**Problem to work on**
Scan the entries for the word "white" and return every line that has it.

**Collected data entries**
=-=-=
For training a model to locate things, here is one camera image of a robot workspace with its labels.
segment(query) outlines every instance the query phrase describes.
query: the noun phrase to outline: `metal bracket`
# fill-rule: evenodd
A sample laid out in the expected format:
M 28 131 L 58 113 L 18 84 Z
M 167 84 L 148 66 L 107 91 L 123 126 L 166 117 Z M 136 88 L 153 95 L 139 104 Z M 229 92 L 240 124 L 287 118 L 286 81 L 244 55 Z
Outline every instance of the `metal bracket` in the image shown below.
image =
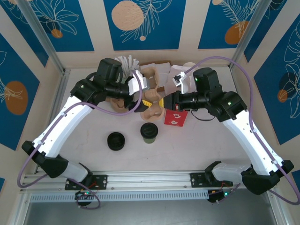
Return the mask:
M 107 184 L 107 175 L 92 175 L 91 178 L 91 186 L 89 189 L 90 190 L 106 190 L 106 185 Z M 70 190 L 81 190 L 82 187 L 78 184 L 75 184 L 74 182 L 70 181 L 67 179 L 66 184 L 65 184 L 65 190 L 70 191 Z
M 191 186 L 192 188 L 216 188 L 222 187 L 223 181 L 215 180 L 213 182 L 208 182 L 205 178 L 204 172 L 193 172 L 190 174 Z M 226 187 L 232 187 L 233 183 L 226 181 Z

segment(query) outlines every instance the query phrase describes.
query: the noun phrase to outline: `white wall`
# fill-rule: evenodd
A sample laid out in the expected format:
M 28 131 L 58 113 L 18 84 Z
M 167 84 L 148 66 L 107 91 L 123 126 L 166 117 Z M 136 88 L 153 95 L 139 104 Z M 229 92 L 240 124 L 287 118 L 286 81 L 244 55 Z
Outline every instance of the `white wall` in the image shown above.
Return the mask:
M 265 36 L 264 40 L 260 44 L 259 48 L 253 55 L 249 63 L 246 62 L 245 58 L 240 60 L 241 65 L 247 70 L 251 77 L 254 77 L 258 72 L 259 68 L 265 62 L 267 57 L 273 51 L 277 43 L 280 41 L 282 36 L 289 29 L 291 24 L 294 22 L 296 17 L 299 15 L 300 2 L 298 0 L 288 0 L 284 8 L 281 10 L 277 19 L 273 23 L 269 32 Z M 237 84 L 237 90 L 242 96 L 244 101 L 249 105 L 249 85 L 244 75 L 238 68 L 234 68 L 233 77 L 235 83 Z M 273 127 L 271 125 L 270 119 L 268 117 L 267 111 L 263 104 L 263 100 L 259 94 L 258 88 L 255 84 L 254 79 L 252 80 L 254 85 L 254 122 L 260 129 L 261 133 L 264 135 L 266 140 L 269 142 L 270 146 L 279 154 L 283 159 L 289 159 L 293 162 L 295 170 L 300 169 L 300 135 L 291 139 L 290 141 L 279 145 Z M 292 188 L 287 183 L 286 179 L 282 178 L 279 183 L 279 188 L 283 192 L 284 197 L 296 201 L 295 194 Z M 288 205 L 294 221 L 299 224 L 300 221 L 300 206 Z
M 0 144 L 0 177 L 5 178 L 5 184 L 0 194 L 0 224 L 4 225 L 11 210 L 13 210 L 17 193 L 20 190 L 16 184 L 17 175 L 28 157 L 21 149 L 21 145 L 25 140 L 33 140 L 40 135 L 47 126 L 53 100 L 60 82 L 60 74 L 51 60 L 48 61 L 46 68 L 40 63 L 1 7 L 0 21 L 0 33 L 40 81 L 17 150 L 13 151 Z M 26 172 L 32 172 L 33 168 L 34 164 L 32 163 L 28 166 Z
M 183 64 L 190 61 L 198 62 L 215 55 L 231 58 L 235 52 L 235 48 L 198 50 L 210 0 L 187 0 L 178 50 L 136 51 L 113 50 L 102 0 L 79 0 L 79 2 L 95 51 L 58 52 L 60 60 L 67 68 L 96 68 L 100 60 L 105 57 L 133 55 L 140 62 L 171 60 L 174 64 Z M 223 60 L 210 60 L 207 63 L 227 64 Z

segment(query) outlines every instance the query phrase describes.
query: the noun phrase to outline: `wire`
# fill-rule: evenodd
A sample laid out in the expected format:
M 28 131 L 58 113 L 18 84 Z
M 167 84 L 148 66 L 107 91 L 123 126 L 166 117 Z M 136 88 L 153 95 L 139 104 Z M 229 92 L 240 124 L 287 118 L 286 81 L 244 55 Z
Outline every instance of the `wire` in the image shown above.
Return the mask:
M 212 119 L 209 119 L 209 120 L 200 119 L 200 118 L 196 117 L 196 116 L 193 114 L 193 111 L 191 111 L 191 113 L 192 113 L 192 115 L 193 115 L 197 120 L 204 121 L 204 122 L 212 121 L 212 120 L 215 118 L 215 116 L 214 116 Z
M 73 108 L 75 108 L 76 106 L 78 105 L 87 105 L 93 109 L 97 109 L 99 111 L 102 111 L 104 113 L 107 113 L 107 114 L 110 114 L 110 115 L 115 115 L 115 116 L 126 116 L 130 113 L 133 113 L 140 105 L 141 101 L 142 101 L 142 94 L 143 94 L 143 90 L 142 90 L 142 84 L 141 84 L 141 81 L 139 80 L 138 78 L 138 75 L 136 74 L 136 72 L 134 70 L 132 70 L 132 73 L 133 75 L 135 76 L 135 78 L 137 79 L 137 83 L 139 85 L 139 99 L 137 101 L 137 104 L 131 109 L 129 110 L 128 112 L 124 112 L 124 113 L 117 113 L 117 112 L 111 112 L 111 111 L 108 111 L 108 110 L 105 110 L 105 109 L 102 109 L 100 107 L 97 107 L 91 103 L 87 103 L 87 102 L 79 102 L 79 103 L 76 103 L 72 106 L 70 106 L 66 111 L 63 112 L 63 115 L 59 116 L 58 119 L 52 124 L 52 126 L 48 129 L 48 131 L 46 132 L 45 136 L 41 139 L 41 143 L 43 143 L 48 135 L 53 131 L 53 129 L 55 128 L 55 126 L 59 123 L 59 121 L 65 117 L 65 115 L 70 111 L 72 110 Z M 20 172 L 18 174 L 18 177 L 17 177 L 17 185 L 18 187 L 20 188 L 28 188 L 34 184 L 36 184 L 37 182 L 39 182 L 41 179 L 45 178 L 47 176 L 47 174 L 37 178 L 35 181 L 29 183 L 29 184 L 26 184 L 26 185 L 23 185 L 21 184 L 21 178 L 22 178 L 22 174 L 24 173 L 24 170 L 26 168 L 26 166 L 28 165 L 29 161 L 32 159 L 32 157 L 34 156 L 34 154 L 38 151 L 38 149 L 41 147 L 41 144 L 38 144 L 37 147 L 32 151 L 32 153 L 28 156 L 28 158 L 26 159 L 24 165 L 22 166 L 22 168 L 20 169 Z M 84 186 L 82 183 L 80 182 L 77 182 L 76 180 L 74 179 L 70 179 L 72 182 L 78 184 L 79 186 L 83 187 L 84 189 L 88 190 L 92 195 L 94 195 L 98 201 L 98 207 L 95 207 L 95 208 L 91 208 L 91 209 L 98 209 L 100 207 L 100 200 L 99 198 L 96 196 L 96 194 L 94 192 L 92 192 L 88 187 Z
M 233 61 L 230 58 L 226 58 L 226 57 L 222 57 L 222 56 L 211 56 L 211 57 L 207 57 L 201 61 L 199 61 L 198 63 L 196 63 L 194 66 L 192 66 L 190 69 L 188 69 L 187 71 L 185 71 L 186 75 L 188 75 L 189 72 L 191 72 L 194 68 L 198 67 L 200 64 L 208 61 L 208 60 L 212 60 L 212 59 L 220 59 L 220 60 L 226 60 L 228 62 L 233 63 L 234 65 L 236 65 L 245 75 L 248 84 L 249 84 L 249 88 L 250 88 L 250 107 L 249 107 L 249 124 L 252 130 L 254 130 L 254 126 L 253 126 L 253 102 L 254 102 L 254 97 L 253 97 L 253 84 L 251 81 L 251 78 L 249 76 L 249 74 L 247 73 L 247 71 L 237 62 Z M 272 194 L 276 195 L 278 198 L 280 198 L 281 200 L 285 201 L 286 203 L 289 203 L 291 205 L 299 205 L 300 204 L 300 192 L 297 188 L 297 186 L 293 183 L 292 179 L 286 174 L 286 172 L 283 170 L 283 168 L 281 168 L 281 166 L 278 164 L 278 162 L 276 161 L 276 159 L 273 157 L 273 155 L 270 153 L 269 149 L 267 148 L 267 146 L 263 143 L 262 139 L 258 136 L 258 134 L 256 132 L 253 132 L 254 136 L 257 138 L 258 142 L 262 145 L 263 149 L 266 151 L 266 153 L 268 154 L 268 156 L 271 158 L 271 160 L 274 162 L 274 164 L 277 166 L 277 168 L 281 171 L 281 173 L 285 176 L 285 178 L 287 179 L 287 181 L 290 183 L 292 189 L 294 190 L 296 196 L 297 196 L 297 201 L 296 202 L 292 202 L 286 198 L 284 198 L 283 196 L 277 194 L 276 192 L 269 190 Z

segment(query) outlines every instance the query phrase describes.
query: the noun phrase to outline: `white table surface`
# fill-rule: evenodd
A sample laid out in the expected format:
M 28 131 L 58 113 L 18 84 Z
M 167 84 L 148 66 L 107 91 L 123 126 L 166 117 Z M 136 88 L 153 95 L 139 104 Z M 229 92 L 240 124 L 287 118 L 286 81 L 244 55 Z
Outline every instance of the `white table surface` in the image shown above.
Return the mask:
M 235 90 L 228 67 L 213 69 L 217 71 L 224 91 Z M 63 104 L 76 82 L 96 70 L 71 69 Z M 112 110 L 108 102 L 98 106 Z M 195 115 L 202 119 L 211 118 L 205 109 Z M 183 127 L 164 125 L 163 119 L 155 121 L 158 136 L 153 144 L 143 141 L 140 128 L 144 123 L 139 113 L 112 116 L 93 110 L 70 135 L 60 153 L 92 171 L 201 170 L 216 160 L 250 162 L 234 136 L 217 119 L 202 122 L 189 113 Z M 107 137 L 112 132 L 125 136 L 125 146 L 120 151 L 112 151 L 107 146 Z

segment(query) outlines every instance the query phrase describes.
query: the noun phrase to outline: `yellow object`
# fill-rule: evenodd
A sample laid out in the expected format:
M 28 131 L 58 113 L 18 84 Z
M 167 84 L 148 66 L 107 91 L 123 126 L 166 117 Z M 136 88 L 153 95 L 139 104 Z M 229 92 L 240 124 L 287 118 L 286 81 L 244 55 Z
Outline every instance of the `yellow object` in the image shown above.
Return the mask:
M 164 98 L 159 101 L 159 106 L 164 108 Z
M 146 101 L 146 100 L 142 100 L 142 102 L 143 102 L 143 104 L 144 104 L 145 106 L 148 106 L 148 107 L 151 107 L 151 106 L 152 106 L 152 103 L 151 103 L 151 102 L 148 102 L 148 101 Z

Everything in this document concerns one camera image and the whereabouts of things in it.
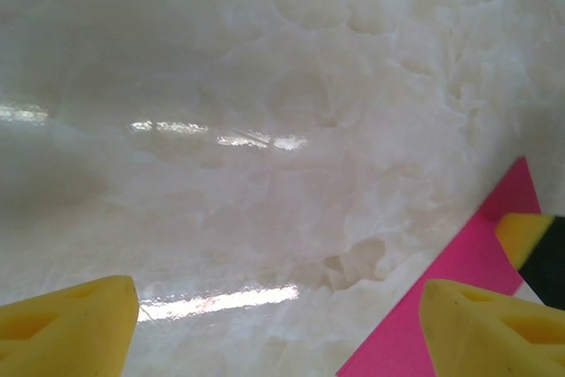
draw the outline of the white marble surface
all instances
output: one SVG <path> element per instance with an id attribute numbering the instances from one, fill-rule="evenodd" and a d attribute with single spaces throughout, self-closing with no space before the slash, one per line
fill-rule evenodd
<path id="1" fill-rule="evenodd" d="M 334 373 L 518 155 L 565 0 L 0 0 L 0 302 L 133 275 L 125 376 Z"/>
=-=-=
**Task result**
query: the noun phrase to outline: `white wall`
Outline every instance of the `white wall` in the image shown above.
query: the noun phrase to outline: `white table surface`
Outline every instance of the `white table surface` in the image shown above.
draw the outline of the white marble surface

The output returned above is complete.